Microsoft SharePoint Premium is a set of tools integrated in the Microsoft 365 environment providing a wide set of features related to unstructured content. While the brand is much broader than the scope of this project, it is valuable to consider the breadth of the features available. This project focused on a subset of the available features, but for clarity, we have copied the broad descriptions from Microsoft in the following paragraphs as an introduction to the Syntex platform as a whole.

Microsoft SharePoint Premium is Content AI integrated in the flow of work. It puts people at the center, with content seamlessly integrated into collaboration and workflows, turning content from a cost into an advantage. SharePoint Premium automatically reads, tags, and indexes high volumes of content and connects it where it’s needed—in search, in applications, and as reusable knowledge. It manages your content throughout its lifecycle with robust analytics, security, and automated retention.

Whether you’re focused on customer transactions, processing invoices, writing a contract that requires a signature, or struggling to understand the flood of unstructured content, Content AI with Syntex can help.

Learn more about Syntex here.

Business driver?

In the current state, much of the classification of documents is manual. From a net new document perspective, that creates extra work on the part of the user to ensure a document is classified appropriately at the time of upload. Gaps in training or general human error raise the risk of misclassification of documents which has downstream impacts on the retention policy and on the overall compliance to record keeping legislation. As it relates to existing documents, there are likely documents currently in the SharePoint environment that are misclassified or not classified at all with an FCT. Additionally, migration of existing content from other repositories into SharePoint requires substantial manual effort to ensure an appropriate FCT is applied to all in-scope documents. The gaps in this process are a significant barrier to enforcing appropriate content management and the gaps carry significant risk as it relates to compliance.

In summary, the manual and error-prone process of classifying documents with an appropriate FCT is a risk to the Organization, preventing an effective and efficient transition to unified digital record keeping in SharePoint.

How was SharePoint Premium applied?

Using the Document Processing features of SharePoint Premium, we trained five (5) Document Processing* models in SharePoint Premium to apply a defined FCT based on similarity to training documents within each model. *: A ‘Unstructured Document Processing Model’ is a Machine Teaching model which takes in sample documents with human intervention to train the model on recognition of key phrases, which it then uses to apply a classification.

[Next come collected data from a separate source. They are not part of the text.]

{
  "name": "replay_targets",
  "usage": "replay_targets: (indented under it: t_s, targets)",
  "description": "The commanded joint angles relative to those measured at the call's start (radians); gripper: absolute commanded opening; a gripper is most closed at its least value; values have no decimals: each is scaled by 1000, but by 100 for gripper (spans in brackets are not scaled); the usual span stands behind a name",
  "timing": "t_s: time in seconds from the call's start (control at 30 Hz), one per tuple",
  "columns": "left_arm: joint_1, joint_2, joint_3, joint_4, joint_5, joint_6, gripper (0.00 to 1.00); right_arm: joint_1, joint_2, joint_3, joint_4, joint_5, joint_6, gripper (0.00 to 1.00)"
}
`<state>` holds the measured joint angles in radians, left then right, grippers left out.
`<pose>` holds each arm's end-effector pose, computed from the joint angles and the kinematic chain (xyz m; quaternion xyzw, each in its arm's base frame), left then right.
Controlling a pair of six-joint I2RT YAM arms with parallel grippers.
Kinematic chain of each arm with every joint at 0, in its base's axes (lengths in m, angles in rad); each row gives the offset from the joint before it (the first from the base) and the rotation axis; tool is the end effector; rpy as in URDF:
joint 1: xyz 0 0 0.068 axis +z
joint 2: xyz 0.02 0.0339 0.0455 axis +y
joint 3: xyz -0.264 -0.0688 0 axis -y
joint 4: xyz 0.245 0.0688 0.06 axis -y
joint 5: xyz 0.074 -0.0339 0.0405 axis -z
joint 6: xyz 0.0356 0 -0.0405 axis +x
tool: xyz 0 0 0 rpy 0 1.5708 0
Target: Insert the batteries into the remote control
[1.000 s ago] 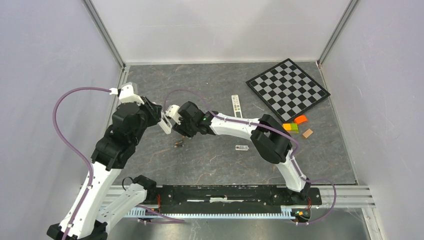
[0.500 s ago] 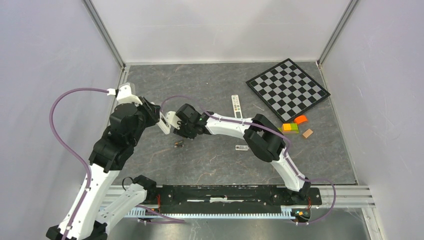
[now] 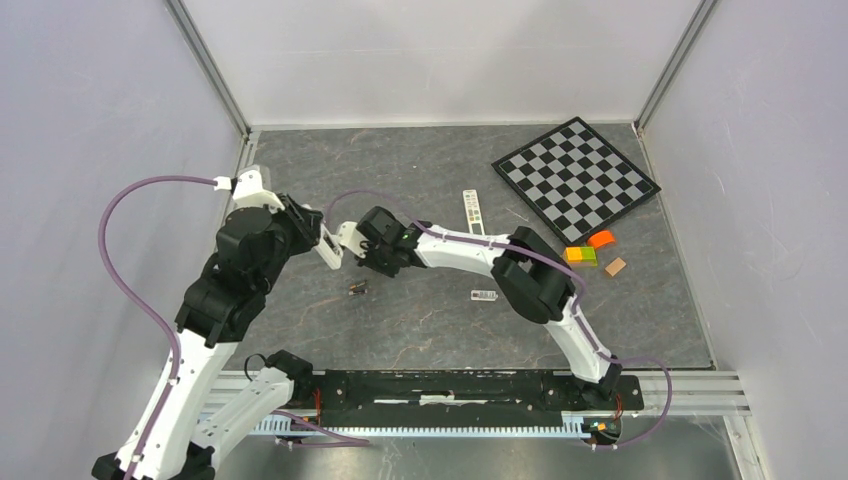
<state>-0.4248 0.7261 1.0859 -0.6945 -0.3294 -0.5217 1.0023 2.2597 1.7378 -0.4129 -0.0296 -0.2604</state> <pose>0.1255 -0.0441 0.3958 -0.1338 0.7984 -0.1416 0.5697 0.2657 0.4179 0.1590 -0.5643 0.7639 0.1264 0.2863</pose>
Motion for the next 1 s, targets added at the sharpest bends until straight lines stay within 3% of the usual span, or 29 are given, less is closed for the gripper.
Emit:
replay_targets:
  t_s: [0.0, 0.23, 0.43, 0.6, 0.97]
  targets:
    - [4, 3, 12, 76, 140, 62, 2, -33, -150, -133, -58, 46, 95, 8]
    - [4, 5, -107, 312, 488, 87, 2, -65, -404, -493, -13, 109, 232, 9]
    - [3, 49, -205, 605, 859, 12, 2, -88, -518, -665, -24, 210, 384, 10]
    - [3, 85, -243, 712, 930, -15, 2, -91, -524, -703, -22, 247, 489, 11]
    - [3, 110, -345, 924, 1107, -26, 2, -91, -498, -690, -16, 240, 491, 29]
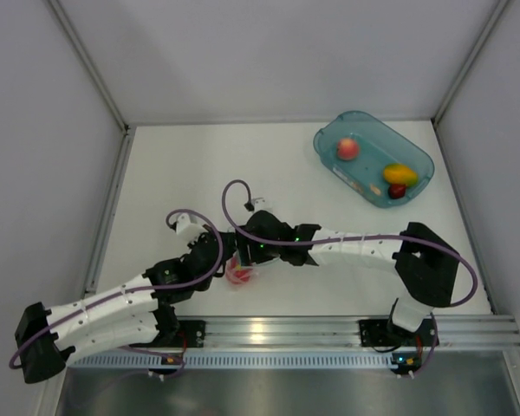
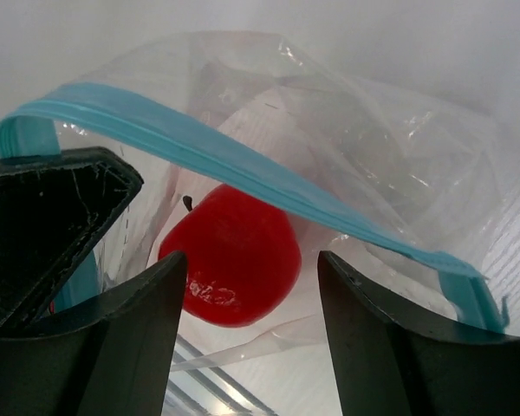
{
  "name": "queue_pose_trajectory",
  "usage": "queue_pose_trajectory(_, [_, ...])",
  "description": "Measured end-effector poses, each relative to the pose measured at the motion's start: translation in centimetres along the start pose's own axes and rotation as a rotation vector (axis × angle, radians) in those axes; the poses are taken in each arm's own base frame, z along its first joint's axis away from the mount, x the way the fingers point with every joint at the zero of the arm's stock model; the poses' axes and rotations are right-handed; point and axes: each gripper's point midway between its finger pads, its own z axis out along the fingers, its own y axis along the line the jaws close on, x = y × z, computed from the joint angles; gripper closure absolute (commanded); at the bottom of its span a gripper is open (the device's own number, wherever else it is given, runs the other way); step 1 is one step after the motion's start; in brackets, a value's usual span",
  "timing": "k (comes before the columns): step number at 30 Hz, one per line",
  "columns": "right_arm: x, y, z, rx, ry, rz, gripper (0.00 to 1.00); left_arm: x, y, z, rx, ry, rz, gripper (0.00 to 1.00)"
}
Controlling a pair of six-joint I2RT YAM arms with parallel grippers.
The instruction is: Open the zip-top bag and remove the fake food
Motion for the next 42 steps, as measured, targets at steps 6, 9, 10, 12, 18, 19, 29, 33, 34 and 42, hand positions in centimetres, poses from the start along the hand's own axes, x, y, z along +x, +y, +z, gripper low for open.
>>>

Five Models trained using SharePoint Premium

The following are the 5 models and their respective FCTs. The models in Syntex are classified as a Content Type with their respective names using Syntex:

Model/Content Type	FCT
Annual Report	GOV - Strategic Reporting
Director’s Orders – Consumer Protection	MOC - Enforcement
Environmental Assessment	RM - Strategic Risk Assessment
Mineral Assessment Reports	NR - Mineral Rights Administration
Departmental Order	GOV - Legislation

SharePoint Premium model classification and FCT extraction process

There are two main processes to link the models with the FCT. The first process is to classify a document as a model (content type) using the SharePoint Premium classifier. After the document is classified as a model, the next step is to extract the FCT value out from the model.

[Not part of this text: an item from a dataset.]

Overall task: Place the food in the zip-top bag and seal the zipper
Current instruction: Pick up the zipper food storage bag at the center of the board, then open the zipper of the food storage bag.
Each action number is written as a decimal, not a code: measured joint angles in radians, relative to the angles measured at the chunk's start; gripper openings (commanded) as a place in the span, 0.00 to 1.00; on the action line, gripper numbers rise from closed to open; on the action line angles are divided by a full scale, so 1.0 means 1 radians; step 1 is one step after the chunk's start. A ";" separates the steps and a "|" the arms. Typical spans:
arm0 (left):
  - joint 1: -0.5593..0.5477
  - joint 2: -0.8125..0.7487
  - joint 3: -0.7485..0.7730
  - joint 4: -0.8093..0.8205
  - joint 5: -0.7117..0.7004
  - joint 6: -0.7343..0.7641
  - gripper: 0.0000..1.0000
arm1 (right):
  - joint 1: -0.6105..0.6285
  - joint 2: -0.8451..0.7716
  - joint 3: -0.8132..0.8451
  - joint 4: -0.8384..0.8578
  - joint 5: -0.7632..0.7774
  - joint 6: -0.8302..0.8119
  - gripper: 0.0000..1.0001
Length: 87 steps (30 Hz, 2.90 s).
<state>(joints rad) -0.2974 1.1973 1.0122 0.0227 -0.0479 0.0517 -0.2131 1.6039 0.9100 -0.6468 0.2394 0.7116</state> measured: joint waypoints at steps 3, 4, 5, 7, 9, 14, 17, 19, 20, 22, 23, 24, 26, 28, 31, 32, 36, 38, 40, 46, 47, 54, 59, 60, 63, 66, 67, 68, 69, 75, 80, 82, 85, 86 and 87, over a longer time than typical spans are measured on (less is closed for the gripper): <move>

The process of classifying the models and mapping them to the FCT involved the following steps:

Configure SharePoint Premium Model Classifier

We created 5 models from the SharePoint Premium Content Center using the Unstructured Document Processing Model, also known as Document Teaching method. SharePoint Premium models have a 1-1 mapping to the SharePoint Content Type, so a unique Content Type was created for each model created.
Once the models were created, we trained each of the model’s classifier based on the training documents that were provided. The training leveraged explanations provided by the user to teach the model to correctly identify the positive and negative examples for the model. The explanations for each model had key phrases and/or proximities defined to teach the model to associate those terms with the model.
Once training was done, we performed a test on the model classifier to validate that the models were being classified correctly as per our training.

Configure SharePoint Premium Model Extractor

After the model classification was fully configured, we proceeded with the next step, which was extracting the FCT. Since FCT provided by PSO is stored in SharePoint Term Store, we needed to utilize an extractor that would extract a value from the model to associate with the FCT.

Test Models on a Document Library

We have tested the model classification/extraction on the SPO site and derive the following statistical results:
- Classification Accuracy: 97%
- Confusion Matrix: 97%
- Precision: 0.98
- Average Confidence Score: 99.45%

SharePoint Premium model test results

Model Configuration Result

The following is the summary of the result of the models’ configuration on the FM1(SharePoint Premium) Content Center:

Model	Classifier Accuracy (/100)	FCT Accuracy (%)
Annual Report	100	88
Director’s Orders – Consumer Protection	100	87
Environmental Assessment	94	81
Mineral Assessment Reports	100	85
Departmental Order	100	100
Average	98.8	88.2

Classifier Accuracy: determined by the result of the SharePoint Premium model classifier’s training.

FCT Accuracy: determined by the result of the SharePoint Premium model FCT extractor’s training. Classifiers for most models had an accuracy of 100, and the average of all models were 98.8.

Lower classifier accuracy was correlated with the models not having a standard format.
FCT Extractor’s accuracy during training was lower, averaging 88.2%. Lower FCT extraction rate also was correlated with models with multiple unstructured formats.
FCT Extractor’s accuracy for Environmental Assessment was improved in the actual extraction process by implementing Method B for FCT extraction. Method B does not rely on the FCT Accuracy to extract the FCT value.
Overall, the configuration of the model surpassed the original expectation.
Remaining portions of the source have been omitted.